There is a clear connection drawn between the Magna Carta and the concept of “due process of the law,” as well as a continued focus on “form”.
The sixth and last Magna Carta clarification by Edward III contains a statutory complaint from 1368 regarding the
mischiefs and damages done to divers of his commons by false accusers, which oftentimes have made their accusations more for revenge and singular benefit, than for the profit of the King, or of his people, which accused persons, some have been taken, and sometime caused to come before the King’s council by writ, and otherwise upon grievous pain against the law.
The statute essentially required,
For the good governance of the commons, that no man be put to answer without presentment before justices, or matter of record, or by due process and writ original.
Again, we see a preoccupation with “good governance” and the methods by which individuals are “called to account.” This lends more support to the contention that due process refers to a method or procedure for responding to accusations.
The Magna Carta and the laws of Edward III were brought up again in the Petition of Right that Parliament filed against Charles I in 1628. In the Petition of Right, The Section 3 and 4 were identical and were repeated from the Chapter 39 of Magna Carta and the Due-Process Statute of 1354.
Section 3 of the Petition to Right states the following,
No freeman may be taken or imprisoned or be disseized of his freehold or liberties, or his free customs, or be outlawed or exiled, or in any manner destroyed, but by the lawful judgment of his peers, or by the law of the land.
Section 4 of the Petition to Right states the following,
No man, of what estate or condition that he be, should be put out of his land or tenements, nor taken, nor imprisoned, nor disinherited nor put to death without being brought to answer by due process of law.
The “royal special command” and the absence of a specific “cause” were the targets of parliamentary attack in 1362 and 1368 respectively. In the Petition to Right, the demand was the opportunity to “make answer” as specified in the Section 5 of the Petition to Right.
Against the tenor of the said statutes . . . divers of your subjects have of late been imprisoned without any cause showed; and when for their deliverance they were brought before your justices by your Majesty’s writs of habeas corpus, there to undergo and receive as the court should order, and their keepers commanded to certify the causes of their detainer, no cause was certified, but that they were detained by your Majesty’s special command, signified by the lords of your Privy Council, and yet were returned back to several prisons, without being charged with anything to which they might make answer according to the law.

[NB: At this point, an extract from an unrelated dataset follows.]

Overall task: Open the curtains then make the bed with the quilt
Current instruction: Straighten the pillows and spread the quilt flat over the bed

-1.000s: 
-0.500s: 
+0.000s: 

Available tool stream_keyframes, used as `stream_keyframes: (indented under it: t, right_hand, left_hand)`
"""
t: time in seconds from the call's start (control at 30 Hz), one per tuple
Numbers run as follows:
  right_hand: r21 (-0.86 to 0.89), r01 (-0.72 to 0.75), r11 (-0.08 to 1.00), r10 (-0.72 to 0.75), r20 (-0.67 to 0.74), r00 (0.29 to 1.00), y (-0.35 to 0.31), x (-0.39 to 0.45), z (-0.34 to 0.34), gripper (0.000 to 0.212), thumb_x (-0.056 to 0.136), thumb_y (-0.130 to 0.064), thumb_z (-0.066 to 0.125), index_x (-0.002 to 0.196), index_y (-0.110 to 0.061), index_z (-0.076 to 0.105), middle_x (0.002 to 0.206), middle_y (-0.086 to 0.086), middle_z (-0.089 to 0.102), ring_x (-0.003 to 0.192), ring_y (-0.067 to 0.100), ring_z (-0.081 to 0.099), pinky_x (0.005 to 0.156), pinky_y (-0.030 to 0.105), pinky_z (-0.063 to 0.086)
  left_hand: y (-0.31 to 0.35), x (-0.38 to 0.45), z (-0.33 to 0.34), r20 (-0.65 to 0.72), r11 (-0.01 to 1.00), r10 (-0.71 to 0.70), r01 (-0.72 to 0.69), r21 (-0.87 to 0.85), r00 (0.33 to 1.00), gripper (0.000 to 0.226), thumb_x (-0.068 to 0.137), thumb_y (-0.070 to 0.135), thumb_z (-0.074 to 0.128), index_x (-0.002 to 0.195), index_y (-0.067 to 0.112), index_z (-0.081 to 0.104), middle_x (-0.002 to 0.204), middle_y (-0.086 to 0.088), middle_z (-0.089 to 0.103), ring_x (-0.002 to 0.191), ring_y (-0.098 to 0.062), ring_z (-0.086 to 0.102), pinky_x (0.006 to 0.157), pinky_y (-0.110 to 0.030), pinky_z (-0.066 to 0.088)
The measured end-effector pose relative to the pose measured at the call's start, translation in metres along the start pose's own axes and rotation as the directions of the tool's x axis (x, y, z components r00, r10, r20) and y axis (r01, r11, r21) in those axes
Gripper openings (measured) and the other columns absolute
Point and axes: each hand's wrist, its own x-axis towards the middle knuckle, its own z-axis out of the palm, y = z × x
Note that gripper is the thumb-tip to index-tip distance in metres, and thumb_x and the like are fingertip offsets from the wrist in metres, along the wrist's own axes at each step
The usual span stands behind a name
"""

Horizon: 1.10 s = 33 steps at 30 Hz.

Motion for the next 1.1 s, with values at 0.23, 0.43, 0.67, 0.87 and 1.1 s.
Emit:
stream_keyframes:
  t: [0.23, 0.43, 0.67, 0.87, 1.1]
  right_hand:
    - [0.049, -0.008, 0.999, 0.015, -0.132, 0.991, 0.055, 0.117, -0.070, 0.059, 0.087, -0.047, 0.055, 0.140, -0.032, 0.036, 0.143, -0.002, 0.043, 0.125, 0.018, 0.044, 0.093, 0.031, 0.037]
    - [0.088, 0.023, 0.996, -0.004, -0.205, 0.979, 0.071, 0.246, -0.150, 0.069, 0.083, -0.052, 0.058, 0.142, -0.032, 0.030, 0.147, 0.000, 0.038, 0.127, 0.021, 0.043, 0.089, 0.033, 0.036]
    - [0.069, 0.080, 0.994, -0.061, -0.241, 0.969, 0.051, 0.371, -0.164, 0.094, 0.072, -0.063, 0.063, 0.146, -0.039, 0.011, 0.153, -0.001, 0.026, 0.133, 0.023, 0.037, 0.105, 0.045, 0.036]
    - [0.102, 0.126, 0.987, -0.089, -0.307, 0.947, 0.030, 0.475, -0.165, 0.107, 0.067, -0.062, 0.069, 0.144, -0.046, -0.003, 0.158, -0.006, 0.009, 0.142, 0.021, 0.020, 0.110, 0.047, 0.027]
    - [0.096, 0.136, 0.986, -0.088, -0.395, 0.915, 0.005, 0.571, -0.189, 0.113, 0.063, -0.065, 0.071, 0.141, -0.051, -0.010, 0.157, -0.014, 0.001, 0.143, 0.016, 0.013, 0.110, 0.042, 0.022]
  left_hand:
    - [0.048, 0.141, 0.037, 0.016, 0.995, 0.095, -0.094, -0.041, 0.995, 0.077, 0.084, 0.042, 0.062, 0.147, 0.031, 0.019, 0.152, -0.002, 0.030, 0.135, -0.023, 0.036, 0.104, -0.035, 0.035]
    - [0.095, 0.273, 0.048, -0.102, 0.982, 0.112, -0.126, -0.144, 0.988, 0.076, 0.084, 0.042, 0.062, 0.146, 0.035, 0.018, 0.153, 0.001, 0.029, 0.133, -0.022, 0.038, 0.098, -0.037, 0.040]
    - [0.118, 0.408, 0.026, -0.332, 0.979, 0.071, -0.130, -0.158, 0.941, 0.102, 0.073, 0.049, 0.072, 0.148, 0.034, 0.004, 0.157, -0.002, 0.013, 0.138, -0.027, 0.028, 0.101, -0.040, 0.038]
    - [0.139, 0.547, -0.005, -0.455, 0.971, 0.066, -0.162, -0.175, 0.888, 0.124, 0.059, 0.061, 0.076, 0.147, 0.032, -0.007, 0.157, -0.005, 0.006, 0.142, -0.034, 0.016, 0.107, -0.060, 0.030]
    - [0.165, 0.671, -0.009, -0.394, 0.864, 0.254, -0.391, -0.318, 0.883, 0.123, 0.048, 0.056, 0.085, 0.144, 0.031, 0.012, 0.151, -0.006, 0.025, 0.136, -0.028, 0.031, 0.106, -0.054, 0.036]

Last but not least, the Habeas Corpus Act of 1679 established very specific standards and mandated that,
No person or persons which shall be delivered or set at large upon any habeas corpus, shall at any time hereafter be again imprisoned or committed for the same offence by any person or persons whatsoever, other than by the legal order and process of such court wherein he or they shall be bound by recognizance to appear, or other court having jurisdiction of the cause.
To put a nail in the coffin, The elaboration of Habeas Corpus is needed. The Habeas Corpus act utilizes its own “legal order and process” clause which is of course grammatically synonymous with “due Process of law” clause in the Fourteenth Amendment of the United States Constitution. The Act utilizes the “legal order and process” clause as requirement of proper jurisdiction. Again, the rule of law, which can be defined as the institutional structure of law-speaking authority or jurisdiction has always been a Parliamentary concern. I have substantiated my claim that “due Process” clause in the Fourteenth Amendment has historically been viewed as a plainly procedural aspect not some sort of reasonability test.